[Collection entries]
╭──
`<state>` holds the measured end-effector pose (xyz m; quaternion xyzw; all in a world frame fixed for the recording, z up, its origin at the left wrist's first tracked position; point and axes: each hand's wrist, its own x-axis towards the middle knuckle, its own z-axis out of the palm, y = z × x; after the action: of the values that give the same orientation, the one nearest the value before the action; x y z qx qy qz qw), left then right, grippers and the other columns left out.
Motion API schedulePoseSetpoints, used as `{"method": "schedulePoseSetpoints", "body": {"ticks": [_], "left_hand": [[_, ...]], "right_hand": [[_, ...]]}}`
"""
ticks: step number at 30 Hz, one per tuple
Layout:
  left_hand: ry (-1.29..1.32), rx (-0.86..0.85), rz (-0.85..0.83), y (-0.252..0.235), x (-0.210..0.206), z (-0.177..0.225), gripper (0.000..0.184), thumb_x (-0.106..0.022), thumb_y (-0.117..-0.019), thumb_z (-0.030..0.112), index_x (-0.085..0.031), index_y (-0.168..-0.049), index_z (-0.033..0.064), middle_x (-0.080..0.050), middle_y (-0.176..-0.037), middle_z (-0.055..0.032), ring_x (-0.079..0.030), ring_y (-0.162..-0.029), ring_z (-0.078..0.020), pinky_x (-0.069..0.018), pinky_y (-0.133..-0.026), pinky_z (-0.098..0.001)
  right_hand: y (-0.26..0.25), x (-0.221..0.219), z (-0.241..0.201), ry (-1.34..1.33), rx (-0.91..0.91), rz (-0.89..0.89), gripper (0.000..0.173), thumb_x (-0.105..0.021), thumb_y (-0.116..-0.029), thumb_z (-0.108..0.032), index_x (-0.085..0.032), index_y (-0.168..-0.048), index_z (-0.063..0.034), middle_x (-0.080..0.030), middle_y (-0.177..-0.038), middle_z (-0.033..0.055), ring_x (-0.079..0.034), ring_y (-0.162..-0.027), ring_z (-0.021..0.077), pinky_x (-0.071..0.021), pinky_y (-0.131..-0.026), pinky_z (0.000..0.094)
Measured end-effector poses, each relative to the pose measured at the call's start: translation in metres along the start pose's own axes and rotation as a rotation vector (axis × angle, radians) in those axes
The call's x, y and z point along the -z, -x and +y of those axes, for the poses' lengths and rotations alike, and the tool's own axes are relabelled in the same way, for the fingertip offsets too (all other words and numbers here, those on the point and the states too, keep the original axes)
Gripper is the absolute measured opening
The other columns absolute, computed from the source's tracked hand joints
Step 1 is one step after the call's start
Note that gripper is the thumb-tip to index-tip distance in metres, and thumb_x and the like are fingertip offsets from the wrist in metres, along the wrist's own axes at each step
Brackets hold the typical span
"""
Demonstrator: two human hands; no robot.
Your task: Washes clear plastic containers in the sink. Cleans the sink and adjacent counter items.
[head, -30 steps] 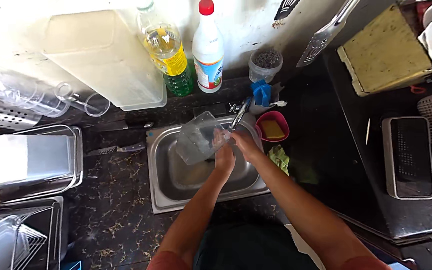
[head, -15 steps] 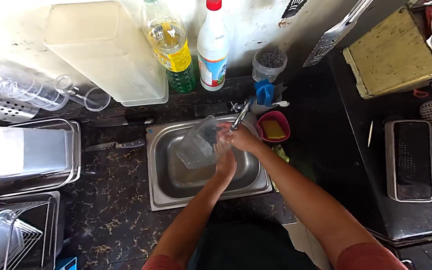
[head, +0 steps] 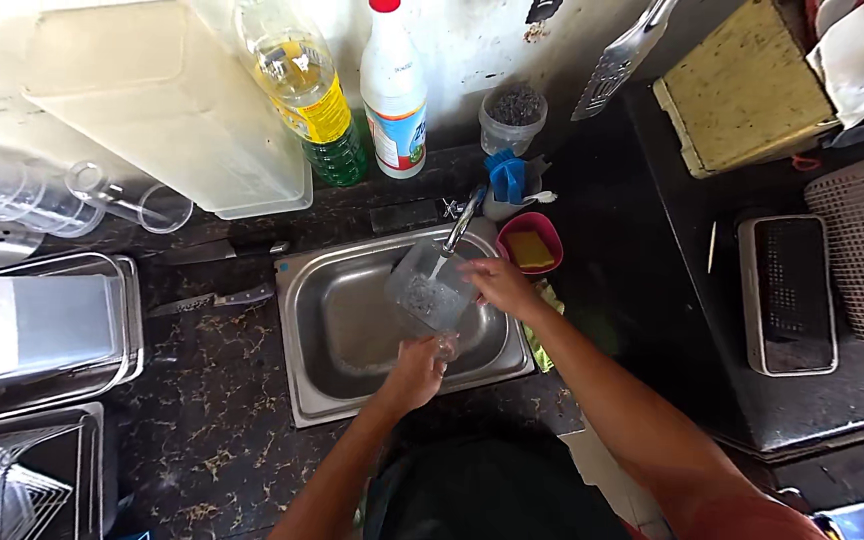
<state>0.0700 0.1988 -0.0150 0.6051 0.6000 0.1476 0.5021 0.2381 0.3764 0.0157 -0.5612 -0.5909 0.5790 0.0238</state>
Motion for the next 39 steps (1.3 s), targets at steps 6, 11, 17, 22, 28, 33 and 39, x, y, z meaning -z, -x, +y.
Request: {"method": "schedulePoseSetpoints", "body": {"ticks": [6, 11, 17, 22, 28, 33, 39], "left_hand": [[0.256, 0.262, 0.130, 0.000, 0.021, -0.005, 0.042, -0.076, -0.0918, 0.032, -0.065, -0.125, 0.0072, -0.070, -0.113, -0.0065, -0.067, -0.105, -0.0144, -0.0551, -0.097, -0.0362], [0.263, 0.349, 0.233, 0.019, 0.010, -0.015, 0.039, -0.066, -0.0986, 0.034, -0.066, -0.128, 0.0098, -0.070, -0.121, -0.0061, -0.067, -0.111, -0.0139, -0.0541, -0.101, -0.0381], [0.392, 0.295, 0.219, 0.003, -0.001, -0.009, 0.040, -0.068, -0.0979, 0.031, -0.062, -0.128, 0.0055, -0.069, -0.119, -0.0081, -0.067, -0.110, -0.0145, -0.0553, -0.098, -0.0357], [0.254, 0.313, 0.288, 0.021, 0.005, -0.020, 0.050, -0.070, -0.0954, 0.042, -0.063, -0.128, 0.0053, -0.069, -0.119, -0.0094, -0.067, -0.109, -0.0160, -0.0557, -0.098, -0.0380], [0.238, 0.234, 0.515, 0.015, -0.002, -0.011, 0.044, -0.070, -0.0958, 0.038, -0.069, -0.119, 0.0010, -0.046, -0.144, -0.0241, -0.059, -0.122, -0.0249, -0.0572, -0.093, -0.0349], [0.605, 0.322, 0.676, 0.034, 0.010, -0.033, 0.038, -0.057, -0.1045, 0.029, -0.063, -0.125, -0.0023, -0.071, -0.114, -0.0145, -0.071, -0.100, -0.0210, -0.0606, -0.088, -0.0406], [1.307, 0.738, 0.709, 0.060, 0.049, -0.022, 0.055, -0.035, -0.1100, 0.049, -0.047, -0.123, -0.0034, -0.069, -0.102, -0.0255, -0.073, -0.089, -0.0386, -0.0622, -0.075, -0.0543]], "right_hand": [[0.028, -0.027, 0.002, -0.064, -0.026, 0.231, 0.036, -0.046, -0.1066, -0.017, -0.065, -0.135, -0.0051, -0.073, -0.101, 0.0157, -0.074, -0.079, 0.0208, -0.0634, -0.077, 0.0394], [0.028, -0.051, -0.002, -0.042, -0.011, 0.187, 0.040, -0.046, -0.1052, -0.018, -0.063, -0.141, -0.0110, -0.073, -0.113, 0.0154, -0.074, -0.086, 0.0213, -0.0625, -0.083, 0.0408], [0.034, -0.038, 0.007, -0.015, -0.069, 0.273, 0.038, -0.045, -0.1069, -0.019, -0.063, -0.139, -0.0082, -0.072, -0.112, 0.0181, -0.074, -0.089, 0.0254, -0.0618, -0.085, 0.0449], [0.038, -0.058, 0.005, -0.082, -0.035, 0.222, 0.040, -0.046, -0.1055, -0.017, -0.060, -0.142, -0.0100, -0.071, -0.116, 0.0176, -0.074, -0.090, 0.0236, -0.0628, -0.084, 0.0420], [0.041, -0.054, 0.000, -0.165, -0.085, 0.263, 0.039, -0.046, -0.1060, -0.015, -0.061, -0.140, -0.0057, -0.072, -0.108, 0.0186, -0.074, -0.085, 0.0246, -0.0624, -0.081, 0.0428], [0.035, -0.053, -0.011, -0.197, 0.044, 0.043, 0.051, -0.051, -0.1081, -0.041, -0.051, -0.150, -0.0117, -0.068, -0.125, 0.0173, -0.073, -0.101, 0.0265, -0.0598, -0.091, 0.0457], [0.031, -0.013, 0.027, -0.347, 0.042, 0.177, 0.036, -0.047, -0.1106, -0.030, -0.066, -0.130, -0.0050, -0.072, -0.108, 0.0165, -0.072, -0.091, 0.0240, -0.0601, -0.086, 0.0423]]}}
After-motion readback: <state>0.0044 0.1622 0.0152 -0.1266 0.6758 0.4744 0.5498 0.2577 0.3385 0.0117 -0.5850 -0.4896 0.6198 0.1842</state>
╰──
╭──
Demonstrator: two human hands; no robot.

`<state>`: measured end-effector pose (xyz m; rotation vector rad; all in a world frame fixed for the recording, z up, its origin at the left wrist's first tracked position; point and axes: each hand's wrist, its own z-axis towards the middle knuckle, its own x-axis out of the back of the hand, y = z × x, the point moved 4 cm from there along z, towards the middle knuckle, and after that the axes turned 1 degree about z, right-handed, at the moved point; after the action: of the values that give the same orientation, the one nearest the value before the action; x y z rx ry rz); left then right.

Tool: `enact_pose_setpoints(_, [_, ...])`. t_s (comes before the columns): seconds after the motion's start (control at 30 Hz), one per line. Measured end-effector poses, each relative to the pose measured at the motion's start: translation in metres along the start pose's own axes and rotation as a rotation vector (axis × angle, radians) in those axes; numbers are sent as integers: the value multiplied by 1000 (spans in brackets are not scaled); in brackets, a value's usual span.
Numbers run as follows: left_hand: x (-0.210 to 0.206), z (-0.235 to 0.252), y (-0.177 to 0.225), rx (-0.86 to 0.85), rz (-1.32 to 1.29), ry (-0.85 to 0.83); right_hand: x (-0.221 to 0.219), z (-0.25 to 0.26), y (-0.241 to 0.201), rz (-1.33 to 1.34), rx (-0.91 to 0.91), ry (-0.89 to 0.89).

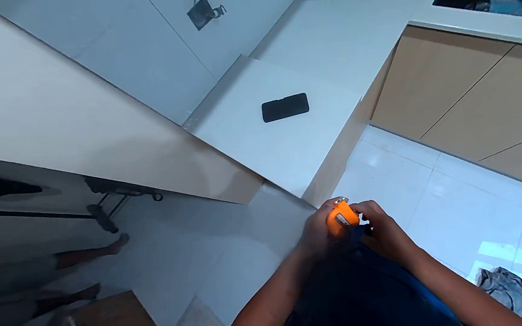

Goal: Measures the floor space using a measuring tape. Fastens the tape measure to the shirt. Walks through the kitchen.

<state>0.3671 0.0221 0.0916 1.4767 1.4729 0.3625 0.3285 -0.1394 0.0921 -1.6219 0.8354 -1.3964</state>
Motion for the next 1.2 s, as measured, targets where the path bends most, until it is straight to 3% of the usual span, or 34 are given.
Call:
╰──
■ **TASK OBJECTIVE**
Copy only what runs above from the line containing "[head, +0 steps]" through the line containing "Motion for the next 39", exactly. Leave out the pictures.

■ **YOUR SOLUTION**
[head, +0 steps] 
<state>0.0700 0.1988 -0.0150 0.6051 0.6000 0.1476 0.5021 0.2381 0.3764 0.0157 -0.5612 -0.5909 0.5790 0.0238</state>
Motion for the next 39 steps (1.3 s), targets at steps 6, 11, 17, 22, 28, 33 and 39, x, y, z meaning -z, -x, +y.

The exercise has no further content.